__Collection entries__

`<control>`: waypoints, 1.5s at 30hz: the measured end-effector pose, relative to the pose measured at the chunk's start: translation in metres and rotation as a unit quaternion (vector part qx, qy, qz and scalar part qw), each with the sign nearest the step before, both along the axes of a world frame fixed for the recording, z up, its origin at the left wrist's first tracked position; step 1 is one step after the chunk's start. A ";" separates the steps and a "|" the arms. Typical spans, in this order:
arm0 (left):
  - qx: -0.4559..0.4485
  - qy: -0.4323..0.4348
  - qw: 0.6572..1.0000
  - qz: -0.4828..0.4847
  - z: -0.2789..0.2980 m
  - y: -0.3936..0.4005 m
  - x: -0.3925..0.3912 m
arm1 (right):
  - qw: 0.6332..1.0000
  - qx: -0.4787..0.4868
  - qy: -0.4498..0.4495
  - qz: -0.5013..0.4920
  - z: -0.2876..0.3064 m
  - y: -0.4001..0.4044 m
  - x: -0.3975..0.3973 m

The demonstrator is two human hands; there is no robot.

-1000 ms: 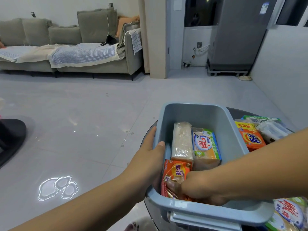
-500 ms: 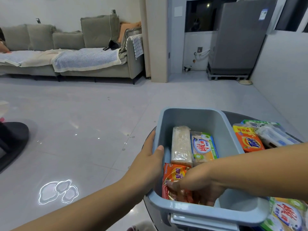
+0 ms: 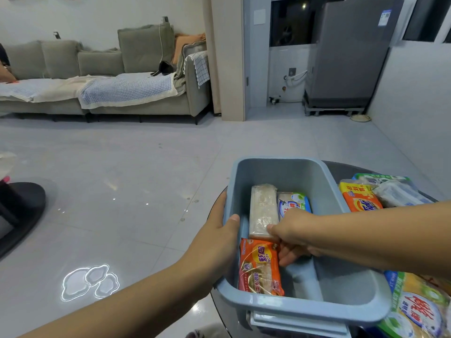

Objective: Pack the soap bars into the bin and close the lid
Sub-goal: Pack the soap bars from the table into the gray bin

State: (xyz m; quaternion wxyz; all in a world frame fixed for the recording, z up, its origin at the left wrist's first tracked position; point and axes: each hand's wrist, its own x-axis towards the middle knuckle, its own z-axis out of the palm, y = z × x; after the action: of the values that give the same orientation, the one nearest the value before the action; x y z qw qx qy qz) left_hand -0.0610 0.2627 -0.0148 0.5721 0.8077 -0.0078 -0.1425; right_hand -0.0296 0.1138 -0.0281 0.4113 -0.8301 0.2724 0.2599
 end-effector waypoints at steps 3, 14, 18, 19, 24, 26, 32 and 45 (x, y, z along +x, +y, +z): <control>-0.013 0.011 1.000 0.006 -0.002 0.000 0.002 | 1.000 -0.011 -0.011 0.011 -0.001 0.002 0.004; -0.027 0.016 0.999 0.014 -0.007 0.002 0.009 | 0.985 -0.118 -0.066 0.106 -0.010 0.006 0.017; -0.015 -0.004 1.000 0.012 -0.006 0.002 0.009 | 0.995 -0.055 -0.017 0.078 -0.005 0.003 0.011; -0.012 -0.006 1.000 0.014 -0.006 0.002 0.007 | 0.997 -0.038 0.006 0.069 -0.004 0.002 0.007; 0.002 -0.007 1.000 0.021 -0.001 -0.001 0.002 | 0.991 0.038 0.123 0.044 -0.008 0.002 -0.023; -0.002 -0.008 1.000 0.026 0.001 -0.001 0.000 | 0.979 0.116 0.163 0.036 -0.007 0.006 -0.029; -0.060 0.027 0.996 0.052 -0.002 -0.003 0.003 | 0.975 0.153 0.152 0.052 -0.004 0.004 -0.030; -0.021 -0.009 0.999 0.043 -0.003 -0.002 0.004 | 0.979 0.105 0.139 0.105 -0.011 0.009 -0.023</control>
State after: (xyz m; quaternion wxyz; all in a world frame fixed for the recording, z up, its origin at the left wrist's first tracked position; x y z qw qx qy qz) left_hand -0.0574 0.2606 -0.0179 0.5945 0.7962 0.0191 -0.1105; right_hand -0.0530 0.1224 -0.0389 0.4250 -0.7618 0.2095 0.4418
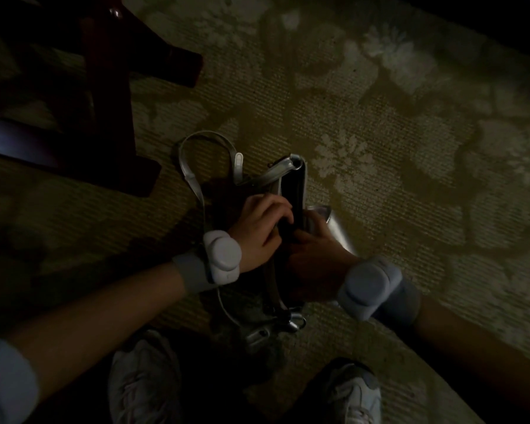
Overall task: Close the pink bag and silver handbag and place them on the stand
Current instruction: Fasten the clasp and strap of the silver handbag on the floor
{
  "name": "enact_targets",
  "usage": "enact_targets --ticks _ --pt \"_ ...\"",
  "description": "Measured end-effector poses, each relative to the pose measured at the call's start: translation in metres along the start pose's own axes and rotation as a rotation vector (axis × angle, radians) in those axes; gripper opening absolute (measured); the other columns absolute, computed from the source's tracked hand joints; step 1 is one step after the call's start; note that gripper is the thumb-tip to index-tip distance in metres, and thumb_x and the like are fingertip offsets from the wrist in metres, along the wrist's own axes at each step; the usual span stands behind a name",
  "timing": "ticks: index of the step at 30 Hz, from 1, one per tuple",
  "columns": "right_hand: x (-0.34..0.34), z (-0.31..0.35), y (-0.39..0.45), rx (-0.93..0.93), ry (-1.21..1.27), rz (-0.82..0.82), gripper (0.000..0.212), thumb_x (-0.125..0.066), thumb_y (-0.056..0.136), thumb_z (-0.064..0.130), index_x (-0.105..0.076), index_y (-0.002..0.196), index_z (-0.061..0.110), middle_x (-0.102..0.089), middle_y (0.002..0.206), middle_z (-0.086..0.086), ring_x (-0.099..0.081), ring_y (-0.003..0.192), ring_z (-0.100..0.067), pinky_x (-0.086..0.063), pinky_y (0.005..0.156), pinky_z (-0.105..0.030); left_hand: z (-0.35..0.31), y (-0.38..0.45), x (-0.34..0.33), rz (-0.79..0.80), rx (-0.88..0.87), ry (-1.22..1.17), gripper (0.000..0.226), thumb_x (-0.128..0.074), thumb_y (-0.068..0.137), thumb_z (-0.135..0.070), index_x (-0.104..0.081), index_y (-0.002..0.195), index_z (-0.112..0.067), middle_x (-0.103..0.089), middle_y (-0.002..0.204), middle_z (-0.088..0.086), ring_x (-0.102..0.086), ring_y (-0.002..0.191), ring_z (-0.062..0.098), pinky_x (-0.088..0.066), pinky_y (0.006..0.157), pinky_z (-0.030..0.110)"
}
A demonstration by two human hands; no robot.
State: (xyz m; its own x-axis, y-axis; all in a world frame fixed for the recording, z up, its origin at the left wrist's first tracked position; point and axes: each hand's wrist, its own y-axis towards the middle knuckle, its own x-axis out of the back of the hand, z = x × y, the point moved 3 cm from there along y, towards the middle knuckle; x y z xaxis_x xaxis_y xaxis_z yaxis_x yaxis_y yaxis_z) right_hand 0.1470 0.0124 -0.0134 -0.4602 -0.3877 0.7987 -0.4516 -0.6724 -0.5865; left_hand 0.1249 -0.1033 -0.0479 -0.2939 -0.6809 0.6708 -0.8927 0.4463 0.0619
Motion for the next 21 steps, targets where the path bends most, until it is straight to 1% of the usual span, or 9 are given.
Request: enact_targets --ticks 2,3,5,7,9,12,15,18,21 --pt "0.006 -0.001 0.0 -0.04 -0.03 0.038 0.033 -0.053 0.082 0.043 -0.068 0.103 0.023 -0.064 0.115 0.004 -0.04 0.127 -0.027 -0.003 0.109 -0.063 -0.001 -0.001 0.0 -0.01 -0.011 0.005 0.024 -0.035 0.074 -0.02 -0.039 0.096 -0.028 -0.033 0.116 -0.01 -0.03 0.109 0.017 -0.028 0.089 0.031" --pt "0.007 -0.001 0.001 -0.043 -0.047 0.041 0.034 -0.053 0.084 0.043 -0.066 0.108 0.023 -0.061 0.121 0.004 -0.035 0.131 -0.026 0.0 0.11 -0.061 -0.001 -0.002 0.0 -0.017 -0.015 0.004 0.023 -0.035 0.074 -0.02 -0.039 0.096 -0.028 -0.034 0.116 -0.01 -0.03 0.108 0.017 -0.028 0.089 0.031" --pt "0.011 0.006 -0.002 -0.044 -0.096 0.033 0.029 -0.066 0.071 0.046 -0.072 0.09 0.025 -0.069 0.102 0.007 -0.051 0.119 -0.024 -0.017 0.107 -0.065 0.0 -0.003 0.0 -0.021 -0.012 0.008 0.021 -0.035 0.076 -0.02 -0.04 0.095 -0.028 -0.034 0.116 -0.011 -0.031 0.108 0.017 -0.029 0.09 0.031" --pt "0.008 0.007 -0.003 -0.048 -0.17 -0.066 0.024 -0.078 0.047 0.05 -0.071 0.06 0.03 -0.07 0.068 0.014 -0.068 0.087 -0.019 -0.042 0.09 -0.064 0.001 -0.003 0.001 -0.015 -0.009 0.018 0.019 -0.035 0.077 -0.021 -0.04 0.095 -0.028 -0.035 0.117 -0.011 -0.032 0.108 0.017 -0.029 0.091 0.03" --pt "0.0 0.003 0.0 -0.055 -0.157 -0.149 0.022 -0.076 0.044 0.049 -0.071 0.055 0.03 -0.068 0.061 0.014 -0.07 0.078 -0.018 -0.046 0.085 -0.062 0.0 -0.004 0.002 -0.007 -0.005 0.031 0.019 -0.037 0.078 -0.022 -0.041 0.095 -0.028 -0.043 0.121 -0.006 -0.034 0.109 0.018 -0.029 0.09 0.03" --pt "0.0 0.002 0.0 -0.027 -0.106 -0.197 0.032 -0.048 0.062 0.046 -0.072 0.061 0.026 -0.07 0.065 0.01 -0.07 0.078 -0.023 -0.033 0.097 -0.059 0.001 -0.006 0.002 0.007 0.003 0.066 0.018 -0.04 0.079 -0.021 -0.043 0.096 -0.027 -0.054 0.121 0.007 -0.043 0.109 0.027 -0.029 0.09 0.029" --pt "0.008 0.001 0.0 -0.018 -0.004 -0.143 0.066 -0.017 0.064 0.048 -0.074 0.086 0.022 -0.073 0.092 0.004 -0.059 0.109 -0.028 -0.006 0.104 -0.057 0.001 -0.006 0.001 0.022 0.006 0.09 0.017 -0.041 0.08 -0.022 -0.045 0.096 -0.026 -0.053 0.122 0.004 -0.046 0.109 0.03 -0.028 0.09 0.027" --pt "0.012 0.003 -0.002 0.009 0.03 -0.167 0.076 -0.01 0.065 0.052 -0.07 0.096 0.018 -0.071 0.103 -0.001 -0.053 0.117 -0.029 0.006 0.101 -0.046 0.001 -0.006 0.002 0.031 0.015 0.1 0.021 -0.041 0.08 -0.022 -0.052 0.097 -0.02 -0.055 0.122 0.007 -0.047 0.109 0.032 -0.029 0.09 0.029" --pt "0.008 0.003 0.0 0.011 -0.001 -0.172 0.075 -0.011 0.066 0.054 -0.069 0.099 0.02 -0.07 0.105 0.001 -0.055 0.116 -0.027 0.007 0.101 -0.046 0.002 -0.007 0.004 0.03 0.011 0.106 0.021 -0.041 0.081 -0.022 -0.054 0.097 -0.018 -0.056 0.122 0.009 -0.046 0.108 0.032 -0.029 0.089 0.03"
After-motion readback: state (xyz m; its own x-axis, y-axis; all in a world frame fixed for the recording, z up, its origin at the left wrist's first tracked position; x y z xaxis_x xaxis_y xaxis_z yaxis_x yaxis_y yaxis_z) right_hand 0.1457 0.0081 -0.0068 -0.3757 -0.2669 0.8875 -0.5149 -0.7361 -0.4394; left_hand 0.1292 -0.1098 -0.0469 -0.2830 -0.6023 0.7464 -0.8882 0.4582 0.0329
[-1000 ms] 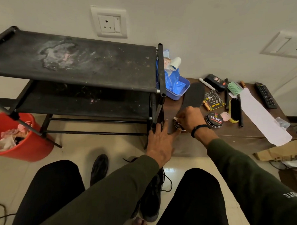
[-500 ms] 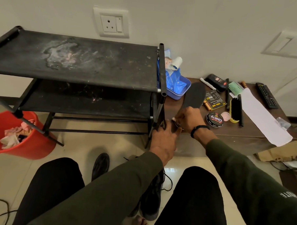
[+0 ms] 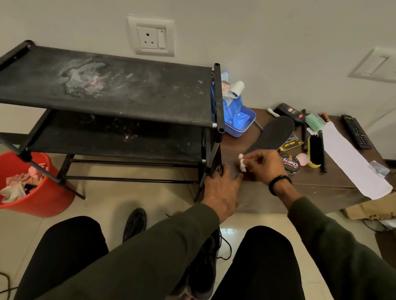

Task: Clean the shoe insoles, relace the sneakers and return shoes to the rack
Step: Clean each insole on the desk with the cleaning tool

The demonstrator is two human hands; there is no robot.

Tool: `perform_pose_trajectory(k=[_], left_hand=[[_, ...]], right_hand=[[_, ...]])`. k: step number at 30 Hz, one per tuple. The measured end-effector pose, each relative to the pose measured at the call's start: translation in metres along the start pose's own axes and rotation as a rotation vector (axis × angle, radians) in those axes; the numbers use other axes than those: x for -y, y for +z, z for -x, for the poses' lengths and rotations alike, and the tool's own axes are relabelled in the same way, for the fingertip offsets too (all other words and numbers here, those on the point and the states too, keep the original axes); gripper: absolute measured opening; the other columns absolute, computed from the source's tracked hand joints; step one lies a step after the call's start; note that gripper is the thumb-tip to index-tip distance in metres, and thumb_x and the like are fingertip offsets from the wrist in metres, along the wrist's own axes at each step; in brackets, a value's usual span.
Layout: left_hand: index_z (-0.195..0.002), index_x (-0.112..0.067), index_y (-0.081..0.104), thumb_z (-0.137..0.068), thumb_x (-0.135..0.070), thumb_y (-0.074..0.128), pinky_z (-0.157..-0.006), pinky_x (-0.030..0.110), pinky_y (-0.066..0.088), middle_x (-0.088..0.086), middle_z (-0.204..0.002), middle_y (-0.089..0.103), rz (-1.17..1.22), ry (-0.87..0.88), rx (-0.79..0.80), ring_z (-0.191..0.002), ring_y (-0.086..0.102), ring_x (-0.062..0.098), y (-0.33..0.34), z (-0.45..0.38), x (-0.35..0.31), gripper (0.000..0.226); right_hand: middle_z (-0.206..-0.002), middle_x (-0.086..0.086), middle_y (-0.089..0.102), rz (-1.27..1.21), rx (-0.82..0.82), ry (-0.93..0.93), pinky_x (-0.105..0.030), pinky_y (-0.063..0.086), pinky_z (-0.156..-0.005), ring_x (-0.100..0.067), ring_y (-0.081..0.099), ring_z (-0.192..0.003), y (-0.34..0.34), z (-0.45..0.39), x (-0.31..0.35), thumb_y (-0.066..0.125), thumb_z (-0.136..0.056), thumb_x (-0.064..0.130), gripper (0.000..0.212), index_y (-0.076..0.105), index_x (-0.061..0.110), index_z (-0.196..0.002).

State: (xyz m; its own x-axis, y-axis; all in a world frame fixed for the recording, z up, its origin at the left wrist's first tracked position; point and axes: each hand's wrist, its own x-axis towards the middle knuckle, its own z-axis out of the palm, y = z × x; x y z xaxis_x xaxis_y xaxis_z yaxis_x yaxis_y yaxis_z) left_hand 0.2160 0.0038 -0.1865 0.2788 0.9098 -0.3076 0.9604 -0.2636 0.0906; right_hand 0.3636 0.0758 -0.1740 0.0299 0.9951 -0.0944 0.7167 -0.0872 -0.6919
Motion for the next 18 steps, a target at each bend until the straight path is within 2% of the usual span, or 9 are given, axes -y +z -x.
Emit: perform_pose_trajectory(k=[3,5,8,13,16,18], left_hand=[[-0.15,-0.023,0.037,-0.096,-0.042,0.062,-0.1,0.051,0.046,0.013,-0.156,0.024,0.083,0.031,-0.08,-0.129,0.045,0.039,-0.004,0.007,0.01,0.063],[-0.144,-0.016,0.046,-0.1,-0.037,0.058,-0.095,0.049,0.05,0.01,-0.148,0.037,0.17,0.05,-0.179,-0.124,0.05,0.035,-0.005,0.006,0.013,0.05],[-0.142,-0.011,0.049,-0.103,-0.029,0.054,-0.092,0.047,0.054,0.009,-0.143,0.046,0.29,0.074,-0.276,-0.118,0.057,0.033,-0.01,-0.007,0.014,0.043],[-0.152,-0.01,0.042,-0.097,-0.011,0.055,-0.109,0.043,0.043,0.008,-0.156,0.042,0.359,0.133,-0.228,-0.137,0.048,0.03,-0.019,-0.039,0.009,0.056],[-0.146,-0.013,0.05,-0.095,-0.008,0.055,-0.104,0.045,0.049,0.006,-0.152,0.048,0.322,0.136,-0.229,-0.131,0.053,0.031,-0.016,-0.049,0.005,0.052],[-0.144,-0.015,0.051,-0.093,-0.008,0.057,-0.098,0.047,0.052,0.003,-0.151,0.047,0.243,0.122,-0.22,-0.127,0.056,0.032,-0.017,-0.051,0.001,0.052]], right_hand=[[-0.078,0.004,0.072,-0.008,-0.169,0.05,-0.027,0.054,-0.071,-0.012,0.067,-0.072,-0.01,-0.004,-0.011,0.075,-0.087,0.014,0.012,0.077,0.026,-0.085],[-0.084,-0.001,0.074,0.058,-0.219,0.072,-0.024,0.046,-0.074,-0.014,0.066,-0.078,-0.019,-0.007,-0.015,0.073,-0.088,0.014,0.008,0.079,0.018,-0.091],[-0.094,-0.009,0.075,0.235,-0.152,0.009,-0.026,0.043,-0.08,-0.024,0.067,-0.092,-0.02,-0.015,-0.019,0.068,-0.09,0.011,0.011,0.078,0.011,-0.095],[-0.102,-0.02,0.07,0.427,-0.036,-0.024,-0.029,0.039,-0.075,-0.037,0.063,-0.1,-0.013,-0.029,-0.018,0.063,-0.09,0.01,0.017,0.076,0.004,-0.1],[-0.105,-0.017,0.07,0.472,0.001,-0.016,-0.029,0.043,-0.077,-0.035,0.064,-0.1,-0.012,-0.031,-0.018,0.07,-0.089,0.025,0.024,0.075,0.006,-0.104],[-0.101,-0.018,0.071,0.455,-0.02,-0.026,-0.028,0.042,-0.074,-0.035,0.065,-0.096,-0.008,-0.027,-0.018,0.072,-0.088,0.025,0.022,0.076,0.006,-0.098]])
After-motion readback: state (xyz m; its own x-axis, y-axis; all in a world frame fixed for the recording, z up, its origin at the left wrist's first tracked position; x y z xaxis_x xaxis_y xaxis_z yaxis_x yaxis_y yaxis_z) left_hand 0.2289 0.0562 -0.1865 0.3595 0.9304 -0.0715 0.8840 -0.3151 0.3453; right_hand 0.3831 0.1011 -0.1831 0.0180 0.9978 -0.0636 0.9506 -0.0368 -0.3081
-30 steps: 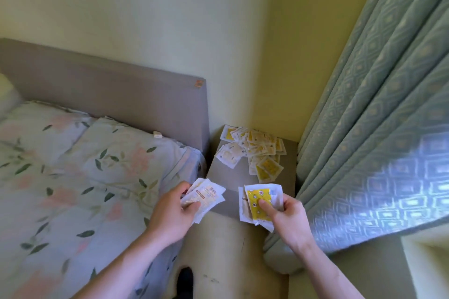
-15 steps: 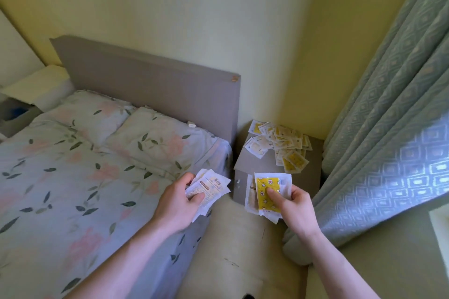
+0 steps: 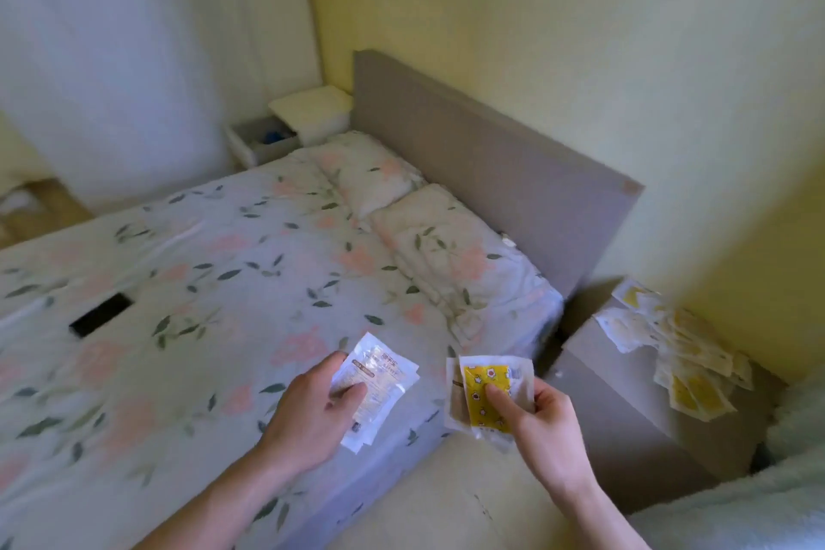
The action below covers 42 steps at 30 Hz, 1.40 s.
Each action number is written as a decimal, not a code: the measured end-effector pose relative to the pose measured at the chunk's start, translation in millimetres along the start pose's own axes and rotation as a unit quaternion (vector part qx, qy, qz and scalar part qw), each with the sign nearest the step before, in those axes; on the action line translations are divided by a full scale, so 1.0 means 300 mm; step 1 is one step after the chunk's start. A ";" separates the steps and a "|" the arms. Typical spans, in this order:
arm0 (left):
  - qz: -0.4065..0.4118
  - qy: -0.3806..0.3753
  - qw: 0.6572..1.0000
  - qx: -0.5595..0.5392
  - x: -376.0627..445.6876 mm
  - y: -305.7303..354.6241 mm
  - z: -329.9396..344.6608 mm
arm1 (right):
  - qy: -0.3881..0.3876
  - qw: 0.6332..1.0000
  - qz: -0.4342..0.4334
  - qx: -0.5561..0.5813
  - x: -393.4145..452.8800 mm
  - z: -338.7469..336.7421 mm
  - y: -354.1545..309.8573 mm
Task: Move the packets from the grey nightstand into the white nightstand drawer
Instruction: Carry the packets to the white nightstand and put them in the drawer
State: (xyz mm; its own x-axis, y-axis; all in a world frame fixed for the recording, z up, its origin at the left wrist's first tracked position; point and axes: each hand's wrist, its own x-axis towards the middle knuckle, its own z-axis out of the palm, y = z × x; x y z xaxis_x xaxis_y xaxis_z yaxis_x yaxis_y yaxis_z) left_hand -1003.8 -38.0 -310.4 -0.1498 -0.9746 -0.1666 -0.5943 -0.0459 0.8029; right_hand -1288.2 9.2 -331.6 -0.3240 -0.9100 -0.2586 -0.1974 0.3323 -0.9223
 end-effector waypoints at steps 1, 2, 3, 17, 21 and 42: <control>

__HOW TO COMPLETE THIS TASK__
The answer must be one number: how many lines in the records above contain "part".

__RESULT OF THIS EXERCISE__
2